■ **Task goal**
In the records that follow, the lines from the one containing "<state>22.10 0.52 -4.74" to the one containing "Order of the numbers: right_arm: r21", inclusive, are to be given again exactly.

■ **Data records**
......
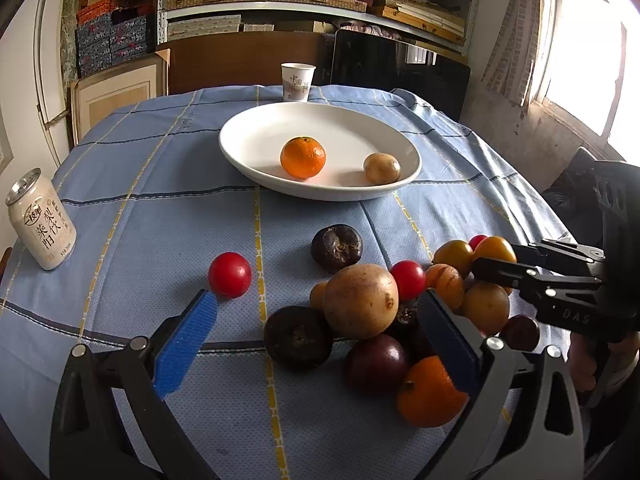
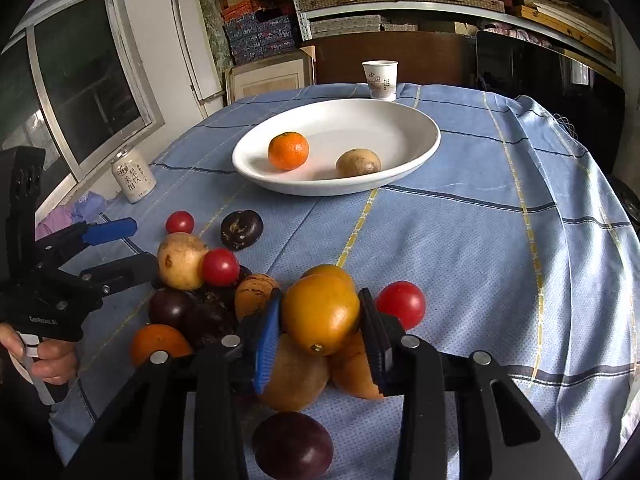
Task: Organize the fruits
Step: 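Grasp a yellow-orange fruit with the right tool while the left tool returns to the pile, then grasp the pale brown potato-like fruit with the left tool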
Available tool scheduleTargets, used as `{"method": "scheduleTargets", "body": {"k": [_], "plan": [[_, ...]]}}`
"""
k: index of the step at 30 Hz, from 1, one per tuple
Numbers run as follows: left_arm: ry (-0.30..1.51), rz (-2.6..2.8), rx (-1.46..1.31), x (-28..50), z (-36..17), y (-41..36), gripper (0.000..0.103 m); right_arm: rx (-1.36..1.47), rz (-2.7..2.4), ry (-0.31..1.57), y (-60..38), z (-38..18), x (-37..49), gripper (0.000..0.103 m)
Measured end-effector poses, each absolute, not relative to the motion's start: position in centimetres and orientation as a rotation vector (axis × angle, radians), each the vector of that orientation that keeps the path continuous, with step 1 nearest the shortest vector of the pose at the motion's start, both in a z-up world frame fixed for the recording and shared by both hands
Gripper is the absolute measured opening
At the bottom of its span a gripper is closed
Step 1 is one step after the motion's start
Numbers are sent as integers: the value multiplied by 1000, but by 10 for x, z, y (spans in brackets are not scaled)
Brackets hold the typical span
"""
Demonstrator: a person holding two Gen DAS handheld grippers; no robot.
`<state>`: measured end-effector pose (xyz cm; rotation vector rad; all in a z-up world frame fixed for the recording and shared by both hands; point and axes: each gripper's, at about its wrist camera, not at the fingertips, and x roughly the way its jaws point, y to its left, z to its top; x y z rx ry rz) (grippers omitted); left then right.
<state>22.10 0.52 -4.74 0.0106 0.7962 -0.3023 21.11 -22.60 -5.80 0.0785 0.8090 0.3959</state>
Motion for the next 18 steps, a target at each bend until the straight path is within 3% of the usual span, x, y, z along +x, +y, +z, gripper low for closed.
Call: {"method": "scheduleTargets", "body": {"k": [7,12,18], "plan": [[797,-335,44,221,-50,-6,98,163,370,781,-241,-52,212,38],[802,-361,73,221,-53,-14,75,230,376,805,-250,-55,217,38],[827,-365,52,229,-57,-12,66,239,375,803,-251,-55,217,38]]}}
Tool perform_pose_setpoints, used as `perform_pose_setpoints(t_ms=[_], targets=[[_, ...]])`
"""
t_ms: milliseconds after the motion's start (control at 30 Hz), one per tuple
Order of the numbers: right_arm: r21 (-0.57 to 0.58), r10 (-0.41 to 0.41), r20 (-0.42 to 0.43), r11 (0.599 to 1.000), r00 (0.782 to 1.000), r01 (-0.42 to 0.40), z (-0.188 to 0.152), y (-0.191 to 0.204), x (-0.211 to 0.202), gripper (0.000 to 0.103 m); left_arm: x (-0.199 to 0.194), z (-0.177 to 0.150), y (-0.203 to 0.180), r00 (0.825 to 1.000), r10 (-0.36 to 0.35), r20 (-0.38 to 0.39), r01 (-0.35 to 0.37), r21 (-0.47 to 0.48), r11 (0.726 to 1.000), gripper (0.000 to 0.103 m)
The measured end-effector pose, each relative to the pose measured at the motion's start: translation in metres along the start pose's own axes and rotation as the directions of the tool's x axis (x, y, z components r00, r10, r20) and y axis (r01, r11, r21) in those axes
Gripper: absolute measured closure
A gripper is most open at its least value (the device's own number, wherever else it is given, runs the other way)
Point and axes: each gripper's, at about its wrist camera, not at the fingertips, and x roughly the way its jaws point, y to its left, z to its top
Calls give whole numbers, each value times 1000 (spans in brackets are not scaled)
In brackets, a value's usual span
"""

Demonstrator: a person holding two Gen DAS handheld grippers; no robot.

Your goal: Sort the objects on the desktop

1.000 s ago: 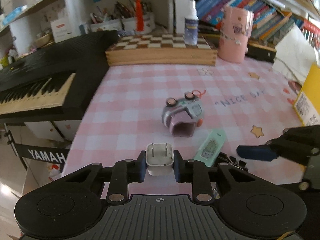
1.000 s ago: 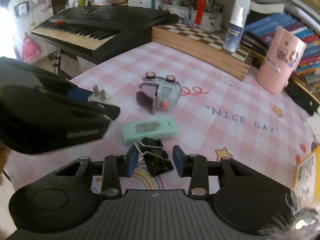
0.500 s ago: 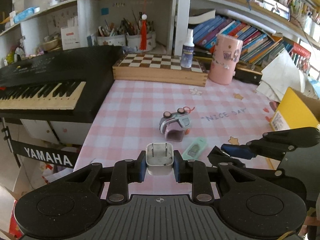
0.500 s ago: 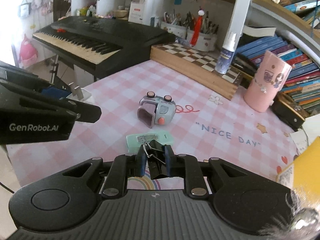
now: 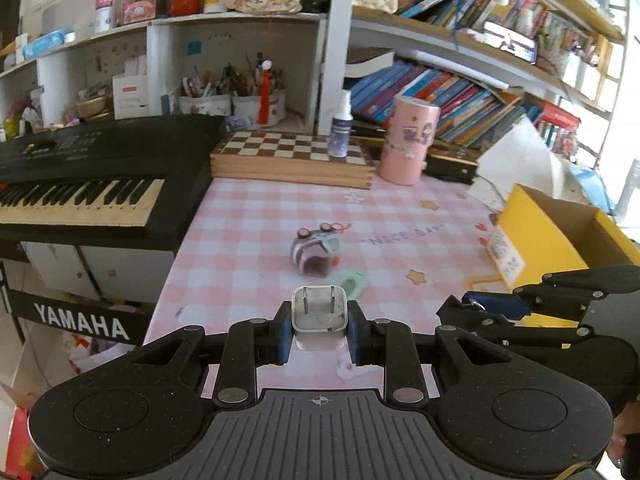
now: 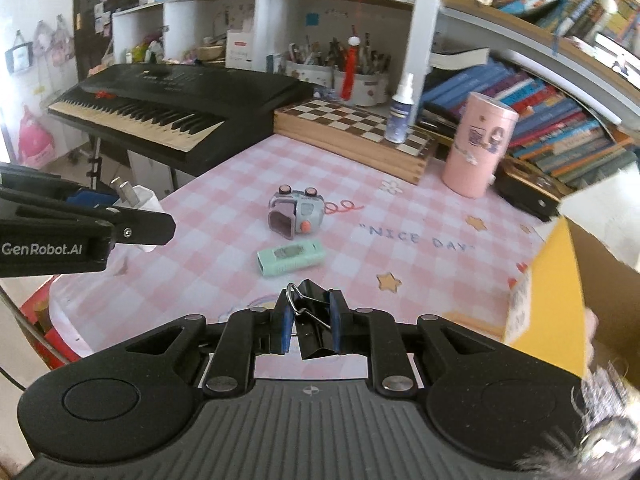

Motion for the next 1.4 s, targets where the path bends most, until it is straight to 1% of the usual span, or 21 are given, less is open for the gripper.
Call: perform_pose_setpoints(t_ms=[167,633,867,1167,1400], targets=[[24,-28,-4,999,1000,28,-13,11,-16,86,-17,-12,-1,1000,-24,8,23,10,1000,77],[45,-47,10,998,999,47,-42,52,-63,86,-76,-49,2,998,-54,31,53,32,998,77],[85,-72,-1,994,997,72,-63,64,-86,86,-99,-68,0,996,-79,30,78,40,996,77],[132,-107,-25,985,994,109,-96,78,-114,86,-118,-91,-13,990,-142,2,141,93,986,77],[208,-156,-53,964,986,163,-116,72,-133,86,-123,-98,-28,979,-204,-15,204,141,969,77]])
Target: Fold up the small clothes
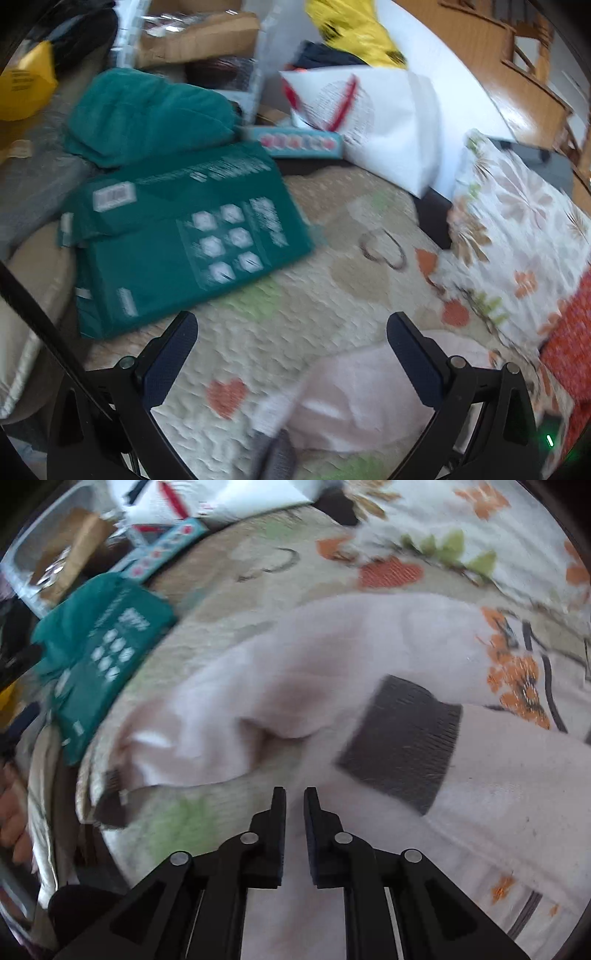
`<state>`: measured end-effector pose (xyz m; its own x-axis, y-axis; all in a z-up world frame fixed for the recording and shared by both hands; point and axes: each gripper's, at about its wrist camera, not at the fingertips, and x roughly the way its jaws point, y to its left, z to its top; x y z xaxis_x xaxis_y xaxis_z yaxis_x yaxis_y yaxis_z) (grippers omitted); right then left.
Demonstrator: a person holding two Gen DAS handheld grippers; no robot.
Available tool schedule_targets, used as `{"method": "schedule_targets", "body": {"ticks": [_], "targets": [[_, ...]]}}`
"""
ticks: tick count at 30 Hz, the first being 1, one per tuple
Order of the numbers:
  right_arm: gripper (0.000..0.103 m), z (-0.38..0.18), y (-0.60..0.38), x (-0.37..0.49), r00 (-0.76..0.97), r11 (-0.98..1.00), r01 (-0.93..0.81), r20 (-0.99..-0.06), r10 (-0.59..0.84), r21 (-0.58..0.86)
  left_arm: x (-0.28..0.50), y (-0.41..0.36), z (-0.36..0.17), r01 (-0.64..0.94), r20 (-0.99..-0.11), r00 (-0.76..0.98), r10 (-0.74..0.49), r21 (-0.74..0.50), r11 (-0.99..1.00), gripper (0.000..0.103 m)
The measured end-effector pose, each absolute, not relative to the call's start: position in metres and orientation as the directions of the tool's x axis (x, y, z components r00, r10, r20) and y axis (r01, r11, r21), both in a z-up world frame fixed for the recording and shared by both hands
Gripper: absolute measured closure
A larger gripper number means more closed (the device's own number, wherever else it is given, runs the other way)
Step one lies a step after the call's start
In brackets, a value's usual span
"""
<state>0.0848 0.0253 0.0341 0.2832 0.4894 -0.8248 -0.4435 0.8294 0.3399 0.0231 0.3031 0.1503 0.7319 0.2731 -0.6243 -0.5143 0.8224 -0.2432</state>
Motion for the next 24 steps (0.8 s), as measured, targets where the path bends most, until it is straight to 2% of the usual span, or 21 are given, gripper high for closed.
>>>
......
■ **Solution**
<state>22.10 0.52 -4.74 0.0106 0.7962 -0.3023 21.11 -22.60 -5.80 0.0785 0.8090 0.3959</state>
Motion for the next 18 steps, a target at each bend until the straight path is within 3% of the usual span, x, y, z along +x, +y, +z, gripper low for closed.
Call: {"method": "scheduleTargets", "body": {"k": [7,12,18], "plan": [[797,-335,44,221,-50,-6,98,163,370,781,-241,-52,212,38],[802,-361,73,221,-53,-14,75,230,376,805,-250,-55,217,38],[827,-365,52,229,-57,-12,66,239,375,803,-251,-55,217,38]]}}
Tool perform_pose_setpoints, used as `perform_pose_setpoints(t_ms=[_], targets=[[_, ...]])`
"""
t_ms: milliseconds after the motion's start (control at 30 Hz), one per tuple
Order of the numbers: right_arm: r21 (-0.57 to 0.58), r10 (-0.41 to 0.41), r20 (-0.42 to 0.43), r11 (0.599 to 1.000), r00 (0.782 to 1.000), r01 (-0.42 to 0.40), z (-0.188 to 0.152), y (-0.191 to 0.204), x (-0.211 to 0.202), gripper (0.000 to 0.103 m); left_arm: x (-0.199 to 0.194), z (-0.177 to 0.150), y (-0.203 to 0.180), r00 (0.825 to 1.000), r10 (-0.36 to 0.35), r20 (-0.38 to 0.39), r01 (-0.35 to 0.37), r21 (-0.47 to 0.48), r11 (0.726 to 1.000), gripper (0.000 to 0.103 m)

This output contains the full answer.